Health care reform mandates that I purchase insurance or pay a penalty. It will be affordable, you say. How do you know, I ask? How do you know what’s affordable to me? I’ve seen the tables. I work in accounting; I understand math better than most people. According to the calculations I’ve seen, I’m going to be required to pay up to approximately $150 a month for health care insurance. That’s a day’s lunch to you, I’m sure. That’s a month’s worth of groceries to me. “Affordable” is such a subjective word; you have no idea how it terrifies me.

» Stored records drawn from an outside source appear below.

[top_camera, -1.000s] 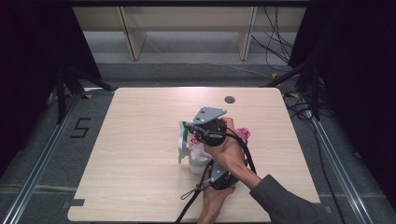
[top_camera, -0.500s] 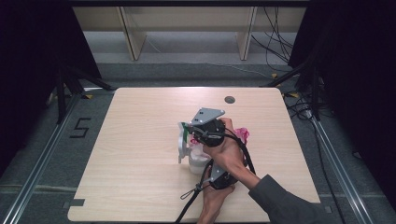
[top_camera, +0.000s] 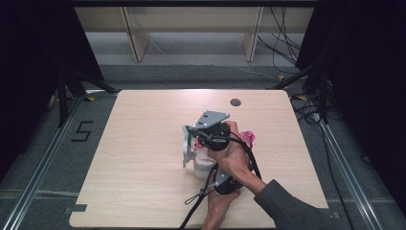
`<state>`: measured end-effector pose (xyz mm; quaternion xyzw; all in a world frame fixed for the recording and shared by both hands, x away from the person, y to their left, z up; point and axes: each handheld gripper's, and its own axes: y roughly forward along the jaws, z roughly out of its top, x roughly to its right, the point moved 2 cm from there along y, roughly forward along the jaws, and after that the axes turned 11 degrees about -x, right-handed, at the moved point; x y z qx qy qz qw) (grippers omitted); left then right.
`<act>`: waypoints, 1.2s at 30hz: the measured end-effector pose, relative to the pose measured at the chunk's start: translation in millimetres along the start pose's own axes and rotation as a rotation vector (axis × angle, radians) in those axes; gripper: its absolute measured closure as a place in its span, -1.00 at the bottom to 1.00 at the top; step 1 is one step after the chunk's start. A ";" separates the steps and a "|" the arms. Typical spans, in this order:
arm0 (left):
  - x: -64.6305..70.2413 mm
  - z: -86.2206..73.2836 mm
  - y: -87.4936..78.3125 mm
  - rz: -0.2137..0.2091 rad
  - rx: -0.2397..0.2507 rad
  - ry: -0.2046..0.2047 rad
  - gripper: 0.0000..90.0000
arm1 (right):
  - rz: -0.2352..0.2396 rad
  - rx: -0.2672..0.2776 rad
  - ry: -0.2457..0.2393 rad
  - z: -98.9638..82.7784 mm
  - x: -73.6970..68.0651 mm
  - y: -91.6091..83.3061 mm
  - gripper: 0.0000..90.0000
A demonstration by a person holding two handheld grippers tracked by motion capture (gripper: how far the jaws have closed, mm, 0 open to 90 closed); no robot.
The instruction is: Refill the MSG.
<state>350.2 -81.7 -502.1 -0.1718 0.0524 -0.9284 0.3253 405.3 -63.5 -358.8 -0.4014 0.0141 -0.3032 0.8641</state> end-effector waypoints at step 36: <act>-6.6 -2.1 -5.2 0.008 -0.111 0.125 0.59 | 0.014 -0.001 0.009 -1.0 1.0 -1.6 1.00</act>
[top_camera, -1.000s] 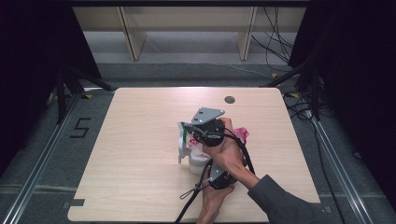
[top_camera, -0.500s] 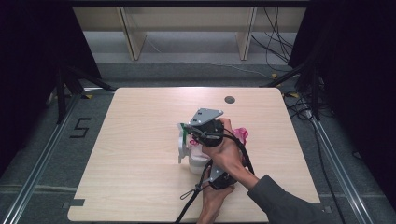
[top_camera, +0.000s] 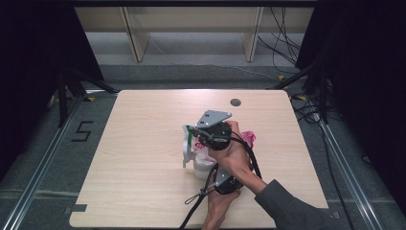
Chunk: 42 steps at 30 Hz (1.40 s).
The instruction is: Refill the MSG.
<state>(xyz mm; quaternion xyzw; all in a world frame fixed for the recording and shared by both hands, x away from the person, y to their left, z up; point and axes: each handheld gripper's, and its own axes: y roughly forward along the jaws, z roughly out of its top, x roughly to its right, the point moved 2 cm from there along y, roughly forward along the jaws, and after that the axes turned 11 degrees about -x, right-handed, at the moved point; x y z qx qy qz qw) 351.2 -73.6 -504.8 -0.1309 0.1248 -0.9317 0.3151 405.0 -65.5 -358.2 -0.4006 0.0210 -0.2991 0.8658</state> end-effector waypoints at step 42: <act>8.7 3.5 5.7 -0.004 0.116 -0.130 0.59 | -0.011 -0.016 -0.004 -0.5 -3.0 1.6 1.00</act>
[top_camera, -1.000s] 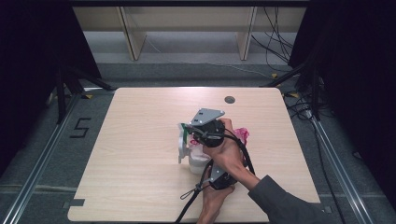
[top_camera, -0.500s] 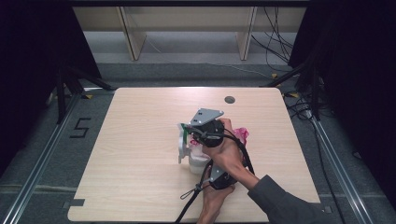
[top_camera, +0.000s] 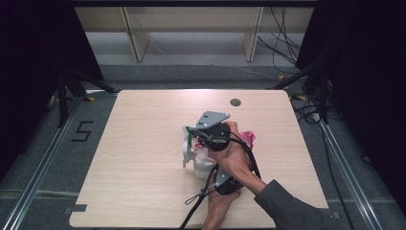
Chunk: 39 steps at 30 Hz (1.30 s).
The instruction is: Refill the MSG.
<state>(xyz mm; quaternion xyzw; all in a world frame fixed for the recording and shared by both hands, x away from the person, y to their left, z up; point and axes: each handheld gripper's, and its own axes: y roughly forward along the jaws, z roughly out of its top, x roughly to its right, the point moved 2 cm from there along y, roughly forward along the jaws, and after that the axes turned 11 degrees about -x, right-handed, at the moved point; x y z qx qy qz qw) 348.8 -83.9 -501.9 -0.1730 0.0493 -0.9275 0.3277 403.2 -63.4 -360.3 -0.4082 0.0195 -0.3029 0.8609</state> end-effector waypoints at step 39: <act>-17.3 -16.7 -5.9 0.134 -0.280 0.085 0.14 | 0.151 0.415 0.310 -73.0 39.2 -54.7 1.00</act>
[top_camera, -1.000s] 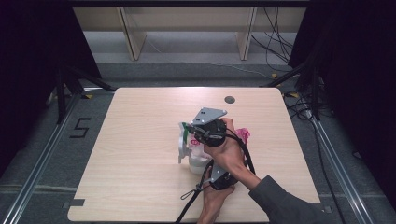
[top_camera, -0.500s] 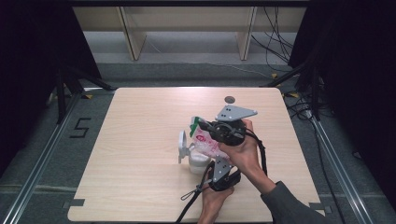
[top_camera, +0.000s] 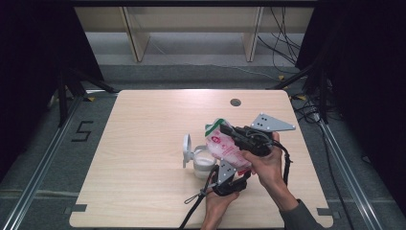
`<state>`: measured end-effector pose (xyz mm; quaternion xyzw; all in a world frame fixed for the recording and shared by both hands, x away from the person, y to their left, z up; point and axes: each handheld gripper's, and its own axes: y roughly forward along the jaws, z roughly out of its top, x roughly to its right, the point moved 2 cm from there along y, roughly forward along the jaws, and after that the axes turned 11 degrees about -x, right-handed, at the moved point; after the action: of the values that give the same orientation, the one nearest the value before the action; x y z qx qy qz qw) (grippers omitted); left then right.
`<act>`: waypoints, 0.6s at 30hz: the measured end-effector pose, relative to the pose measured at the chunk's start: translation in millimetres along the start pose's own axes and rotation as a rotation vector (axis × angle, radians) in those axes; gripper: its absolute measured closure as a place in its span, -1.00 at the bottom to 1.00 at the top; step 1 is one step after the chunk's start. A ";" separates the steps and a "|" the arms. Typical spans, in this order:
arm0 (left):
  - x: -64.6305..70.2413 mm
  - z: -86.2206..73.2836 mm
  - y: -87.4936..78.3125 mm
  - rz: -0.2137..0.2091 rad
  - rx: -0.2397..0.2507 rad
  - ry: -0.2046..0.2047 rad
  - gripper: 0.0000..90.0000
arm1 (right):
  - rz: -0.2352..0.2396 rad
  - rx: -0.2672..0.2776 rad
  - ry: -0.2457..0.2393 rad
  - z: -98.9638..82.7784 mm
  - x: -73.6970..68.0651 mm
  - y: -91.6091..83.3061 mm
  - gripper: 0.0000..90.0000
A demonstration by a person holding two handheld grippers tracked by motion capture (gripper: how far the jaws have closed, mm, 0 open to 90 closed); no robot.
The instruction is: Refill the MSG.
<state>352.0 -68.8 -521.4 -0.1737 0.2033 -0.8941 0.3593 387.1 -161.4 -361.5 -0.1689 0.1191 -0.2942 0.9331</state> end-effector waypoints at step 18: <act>6.4 -3.6 -18.0 -0.009 -0.027 -0.044 -0.37 | -0.022 0.020 0.069 -25.8 34.9 -18.7 1.00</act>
<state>335.7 -60.6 -514.6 -0.1992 0.2067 -0.8888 0.3571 397.1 -202.6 -382.1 -0.1505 0.1464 -0.3112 0.9269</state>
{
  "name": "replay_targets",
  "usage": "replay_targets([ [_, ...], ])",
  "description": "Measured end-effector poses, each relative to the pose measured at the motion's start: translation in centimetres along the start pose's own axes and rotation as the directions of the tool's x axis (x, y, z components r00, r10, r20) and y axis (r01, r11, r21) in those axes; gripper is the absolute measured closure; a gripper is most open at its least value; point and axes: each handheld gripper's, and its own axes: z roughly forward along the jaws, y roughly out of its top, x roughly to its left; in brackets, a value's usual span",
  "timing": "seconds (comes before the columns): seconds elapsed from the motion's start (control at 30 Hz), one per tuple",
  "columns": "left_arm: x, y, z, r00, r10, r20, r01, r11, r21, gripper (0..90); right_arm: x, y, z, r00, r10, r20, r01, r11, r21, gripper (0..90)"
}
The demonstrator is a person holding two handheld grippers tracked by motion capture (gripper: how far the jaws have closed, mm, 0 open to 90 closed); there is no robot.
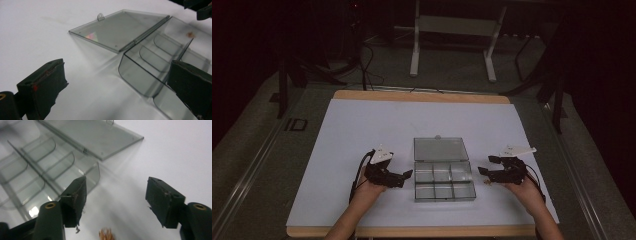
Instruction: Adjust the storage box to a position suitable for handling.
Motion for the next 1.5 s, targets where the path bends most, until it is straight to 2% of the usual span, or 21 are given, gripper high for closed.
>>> replay_targets([
  [0.2, -0.5, -1.0, -0.6, 0.9999, 0.005, 0.011, -0.005, 1.0000, 0.000, 2.6, 0.1, -2.1, -0.4, 0.9995, -0.031, -0.001, 0.031, 0.999, 0.043, 44.0],
  [0.33, -0.9, -1.6, -0.9, 0.9998, 0.018, 0.012, -0.018, 0.9998, -0.003, 2.6, 0.4, -3.3, -0.4, 0.9980, -0.063, -0.002, 0.063, 0.995, 0.072, 53.3],
  [0.53, -1.0, -2.4, -1.0, 0.9995, 0.032, -0.003, -0.032, 0.9994, -0.009, 2.6, 0.5, -4.1, 0.0, 0.9957, -0.091, 0.015, 0.089, 0.991, 0.095, 62.2],
  [0.63, -1.2, -2.6, -1.2, 0.9990, 0.044, -0.005, -0.044, 0.9990, -0.011, 2.6, 0.7, -4.2, 0.3, 0.9933, -0.113, 0.022, 0.110, 0.988, 0.110, 66.1],
  [0.73, -1.3, -2.9, -1.4, 0.9994, 0.035, -0.007, -0.035, 0.9990, -0.028, 2.6, 0.7, -4.1, 0.4, 0.9919, -0.126, 0.016, 0.123, 0.985, 0.117, 70.4],
  [0.77, -1.3, -3.0, -1.5, 0.9993, 0.036, -0.012, -0.036, 0.9988, -0.032, 2.6, 0.7, -4.0, 0.4, 0.9925, -0.122, 0.006, 0.120, 0.985, 0.121, 74.5],
  [0.87, -1.4, -3.2, -1.7, 0.9992, 0.035, -0.021, -0.036, 0.9985, -0.041, 2.6, 0.8, -4.0, 0.5, 0.9924, -0.123, -0.003, 0.123, 0.985, 0.125, 78.1],
  [0.93, -1.3, -3.5, -1.8, 0.9996, 0.020, -0.021, -0.021, 0.9988, -0.045, 2.6, 0.8, -4.0, 0.5, 0.9936, -0.113, -0.009, 0.113, 0.985, 0.127, 83.8],
  [1.2, -1.4, -3.7, -1.7, 0.9995, 0.030, -0.013, -0.030, 0.9982, -0.052, 2.6, 0.8, -3.5, 0.5, 0.9936, -0.112, -0.011, 0.113, 0.982, 0.152, 87.7],
  [1.27, -1.4, -3.7, -1.7, 0.9996, 0.026, -0.014, -0.027, 0.9981, -0.055, 2.6, 0.7, -3.2, 0.2, 0.9948, -0.101, -0.015, 0.102, 0.985, 0.138, 88.3],
  [1.5, -1.2, -3.9, -1.8, 0.9996, 0.020, -0.018, -0.021, 0.9981, -0.057, 2.6, 0.5, -2.2, -1.2, 0.9943, -0.106, -0.007, 0.106, 0.988, 0.113, 88.4],
])
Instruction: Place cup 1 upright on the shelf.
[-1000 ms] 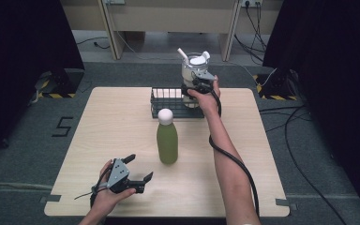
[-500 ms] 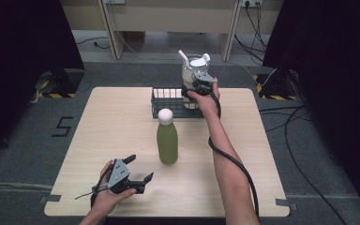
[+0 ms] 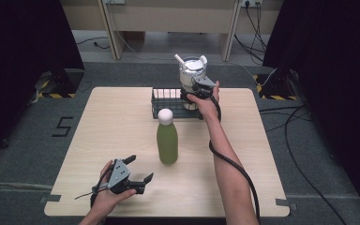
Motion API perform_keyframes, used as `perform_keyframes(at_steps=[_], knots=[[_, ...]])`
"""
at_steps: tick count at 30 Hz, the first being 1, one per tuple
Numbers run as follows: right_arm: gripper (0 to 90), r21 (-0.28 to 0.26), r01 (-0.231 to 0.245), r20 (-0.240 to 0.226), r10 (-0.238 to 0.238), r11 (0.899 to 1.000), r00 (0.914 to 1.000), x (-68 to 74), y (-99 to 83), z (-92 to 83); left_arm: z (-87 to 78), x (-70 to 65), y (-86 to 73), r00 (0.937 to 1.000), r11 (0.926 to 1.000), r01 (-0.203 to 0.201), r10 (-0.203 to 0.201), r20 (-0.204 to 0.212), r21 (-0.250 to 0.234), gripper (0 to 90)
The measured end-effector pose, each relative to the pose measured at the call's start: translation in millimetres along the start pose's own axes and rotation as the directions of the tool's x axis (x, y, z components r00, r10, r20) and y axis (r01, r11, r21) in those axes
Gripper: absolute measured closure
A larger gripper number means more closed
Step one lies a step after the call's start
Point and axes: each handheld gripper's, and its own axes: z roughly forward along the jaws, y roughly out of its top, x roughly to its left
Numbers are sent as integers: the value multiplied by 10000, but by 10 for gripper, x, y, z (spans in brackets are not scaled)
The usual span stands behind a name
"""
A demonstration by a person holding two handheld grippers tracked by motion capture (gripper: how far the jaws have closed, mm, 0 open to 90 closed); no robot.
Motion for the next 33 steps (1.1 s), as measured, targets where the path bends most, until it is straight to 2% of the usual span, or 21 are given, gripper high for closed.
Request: perform_keyframes(at_steps=[1, 17, 26, 31, 33], knots=[[36, 37, -99, -73, 99, 9999, 9999, 0, -3, -9, -2, 2, 0, 10000, 10000, -5, 5, -5, -2, 70], [26, -7, 92, -147, -92, 10000, 9998, -63, -39, -237, -6, 10, 10, 9999, 10000, -65, 64, -125, -16, 71], [31, -142, 128, -132, -130, 9998, 9998, -98, -65, -428, -5, 10, 26, 9996, 9999, -108, 106, -253, -70, 69], [37, -161, 132, -86, -133, 9998, 9999, -113, -91, -545, -4, -6, 38, 9997, 9998, -159, 157, -188, -85, 67], [38, -135, 273, -17, -274, 9995, 9996, -111, -110, -591, -8, -9, 47, 9996, 9998, -188, 186, -194, -95, 65]])
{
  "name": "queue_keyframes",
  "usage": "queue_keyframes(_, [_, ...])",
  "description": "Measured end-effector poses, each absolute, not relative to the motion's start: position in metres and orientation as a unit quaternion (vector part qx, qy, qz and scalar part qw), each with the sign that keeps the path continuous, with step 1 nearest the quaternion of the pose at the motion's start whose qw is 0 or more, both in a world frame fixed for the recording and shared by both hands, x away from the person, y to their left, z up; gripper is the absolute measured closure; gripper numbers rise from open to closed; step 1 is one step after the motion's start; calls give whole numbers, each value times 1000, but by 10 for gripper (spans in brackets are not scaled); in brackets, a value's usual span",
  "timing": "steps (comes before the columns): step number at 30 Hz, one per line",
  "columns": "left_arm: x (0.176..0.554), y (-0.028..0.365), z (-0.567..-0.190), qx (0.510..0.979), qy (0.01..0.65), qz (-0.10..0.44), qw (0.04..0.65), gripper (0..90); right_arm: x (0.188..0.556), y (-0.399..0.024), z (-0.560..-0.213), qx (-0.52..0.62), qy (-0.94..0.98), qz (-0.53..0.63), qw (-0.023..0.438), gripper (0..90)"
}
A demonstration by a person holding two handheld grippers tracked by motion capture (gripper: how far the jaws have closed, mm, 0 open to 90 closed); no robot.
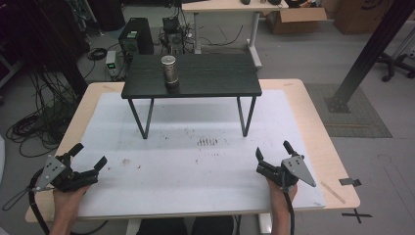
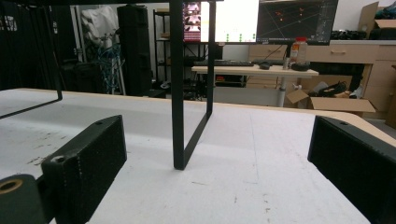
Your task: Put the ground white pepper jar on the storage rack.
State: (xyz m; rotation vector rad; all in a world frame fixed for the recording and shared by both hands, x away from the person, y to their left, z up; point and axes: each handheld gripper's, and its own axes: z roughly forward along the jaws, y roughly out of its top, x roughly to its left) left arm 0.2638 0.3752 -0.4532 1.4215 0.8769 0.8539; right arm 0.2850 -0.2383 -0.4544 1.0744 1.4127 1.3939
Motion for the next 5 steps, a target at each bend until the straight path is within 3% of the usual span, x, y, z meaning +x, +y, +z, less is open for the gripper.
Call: queue_keyframes(5, [264,375,-453,610,378,366,592,2,285,-238,-454,430,565,559,429,41])
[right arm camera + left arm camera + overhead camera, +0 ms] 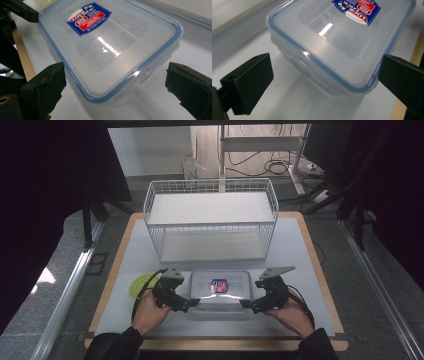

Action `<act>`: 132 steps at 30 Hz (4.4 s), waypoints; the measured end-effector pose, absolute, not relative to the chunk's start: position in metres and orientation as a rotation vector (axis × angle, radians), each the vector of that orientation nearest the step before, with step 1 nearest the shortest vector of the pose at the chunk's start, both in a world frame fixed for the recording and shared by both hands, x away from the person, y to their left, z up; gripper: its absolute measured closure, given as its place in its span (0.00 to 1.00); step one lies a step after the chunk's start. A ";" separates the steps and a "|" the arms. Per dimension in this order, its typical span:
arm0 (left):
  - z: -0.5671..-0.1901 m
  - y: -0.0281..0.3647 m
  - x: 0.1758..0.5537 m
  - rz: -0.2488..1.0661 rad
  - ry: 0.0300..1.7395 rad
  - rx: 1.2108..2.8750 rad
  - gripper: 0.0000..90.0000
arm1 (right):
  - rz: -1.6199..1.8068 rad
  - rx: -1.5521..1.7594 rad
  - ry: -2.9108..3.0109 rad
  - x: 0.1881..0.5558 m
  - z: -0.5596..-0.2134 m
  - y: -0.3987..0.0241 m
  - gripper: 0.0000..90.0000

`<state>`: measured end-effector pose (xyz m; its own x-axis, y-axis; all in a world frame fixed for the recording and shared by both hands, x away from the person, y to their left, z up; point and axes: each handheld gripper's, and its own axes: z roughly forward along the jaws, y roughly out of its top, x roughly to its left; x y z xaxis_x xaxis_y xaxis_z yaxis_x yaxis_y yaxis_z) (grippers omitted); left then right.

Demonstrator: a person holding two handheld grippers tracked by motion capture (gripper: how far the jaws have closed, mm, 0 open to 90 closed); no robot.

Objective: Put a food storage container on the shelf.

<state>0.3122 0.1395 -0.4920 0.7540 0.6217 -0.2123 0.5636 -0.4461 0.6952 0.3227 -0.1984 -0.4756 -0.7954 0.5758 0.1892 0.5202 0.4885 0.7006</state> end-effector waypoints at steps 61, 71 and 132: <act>-0.495 0.157 0.286 -0.004 0.928 1.925 0.50 | 1.490 1.349 2.516 0.304 -0.478 -0.222 0.58; -0.492 0.156 0.287 0.016 0.930 1.907 0.53 | 1.522 1.299 2.465 0.303 -0.473 -0.223 0.60; -0.351 0.189 0.358 0.179 0.899 1.831 0.53 | 1.677 1.130 2.365 0.392 -0.339 -0.192 0.59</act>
<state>0.3584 0.1891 -0.3509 0.7076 0.6505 -0.2760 0.4949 -0.1775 0.8506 0.3917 -0.1921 -0.3390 -0.7360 0.5678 0.3686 0.5357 0.1555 0.8300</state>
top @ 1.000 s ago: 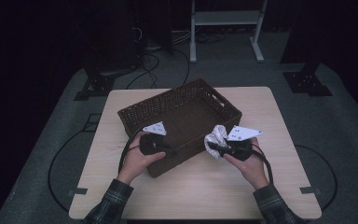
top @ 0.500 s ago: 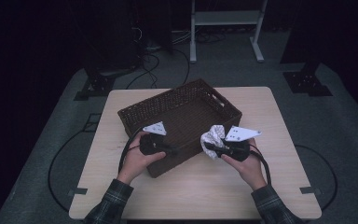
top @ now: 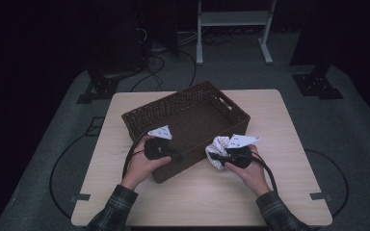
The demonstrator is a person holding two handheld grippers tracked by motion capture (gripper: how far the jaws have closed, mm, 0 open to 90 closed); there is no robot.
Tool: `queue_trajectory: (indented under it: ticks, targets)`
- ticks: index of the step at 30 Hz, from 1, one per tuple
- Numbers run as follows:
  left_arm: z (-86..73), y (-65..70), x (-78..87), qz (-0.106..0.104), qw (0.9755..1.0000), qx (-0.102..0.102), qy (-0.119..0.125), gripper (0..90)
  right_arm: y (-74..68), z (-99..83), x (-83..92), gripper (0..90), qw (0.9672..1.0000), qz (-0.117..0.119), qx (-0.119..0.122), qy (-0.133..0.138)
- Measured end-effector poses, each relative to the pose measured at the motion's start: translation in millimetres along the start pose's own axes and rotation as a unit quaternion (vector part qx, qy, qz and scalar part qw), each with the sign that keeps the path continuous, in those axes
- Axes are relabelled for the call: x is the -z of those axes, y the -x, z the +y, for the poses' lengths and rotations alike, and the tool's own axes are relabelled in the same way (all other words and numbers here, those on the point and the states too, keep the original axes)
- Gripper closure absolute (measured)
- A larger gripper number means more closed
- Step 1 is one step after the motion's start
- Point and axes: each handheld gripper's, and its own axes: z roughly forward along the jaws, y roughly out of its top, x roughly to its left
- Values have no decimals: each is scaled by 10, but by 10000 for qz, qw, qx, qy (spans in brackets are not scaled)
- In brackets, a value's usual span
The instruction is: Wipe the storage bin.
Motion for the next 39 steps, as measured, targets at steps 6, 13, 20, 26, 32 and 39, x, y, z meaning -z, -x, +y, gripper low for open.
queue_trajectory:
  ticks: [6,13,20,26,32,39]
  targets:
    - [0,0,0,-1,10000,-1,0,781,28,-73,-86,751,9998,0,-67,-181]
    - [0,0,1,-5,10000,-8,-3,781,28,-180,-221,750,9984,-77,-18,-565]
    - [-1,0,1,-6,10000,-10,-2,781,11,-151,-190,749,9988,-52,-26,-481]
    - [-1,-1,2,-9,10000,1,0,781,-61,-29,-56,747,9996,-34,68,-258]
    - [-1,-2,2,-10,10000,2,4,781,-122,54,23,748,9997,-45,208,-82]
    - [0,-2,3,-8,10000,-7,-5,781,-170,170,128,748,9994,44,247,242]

Mrs. Obama, have you ever cried when you received your electric bill after a particularly hot or cold month? I have. Have you worried about Bo when he was sick and you couldn’t afford to take him to the vet? I’ve worried sick about my Slevin. Is your dog so much more important to you than mine are to me? Is Bo somehow worthy of health while my Slevin is not, simply because I didn’t marry the “right man”, or earn a scholarship to college? Is the fact that my babies are everything to me meaningless, as long as someone somewhere will get to see a doctor while me and my dogs will not? Because I can assure you, paying for mandatory health care insurance will destroy my health and the health of my companion animals (as if my health and theirs can in any way be considered separate issues) in a way that you cannot or will not understand.

One last question, but it’s rhetorical: Why is it that no matter what the issue – health care reform, foreign war, immigration, tax reform – why is it that the cost of these always falls onto the backs of we Americans who are working the hardest?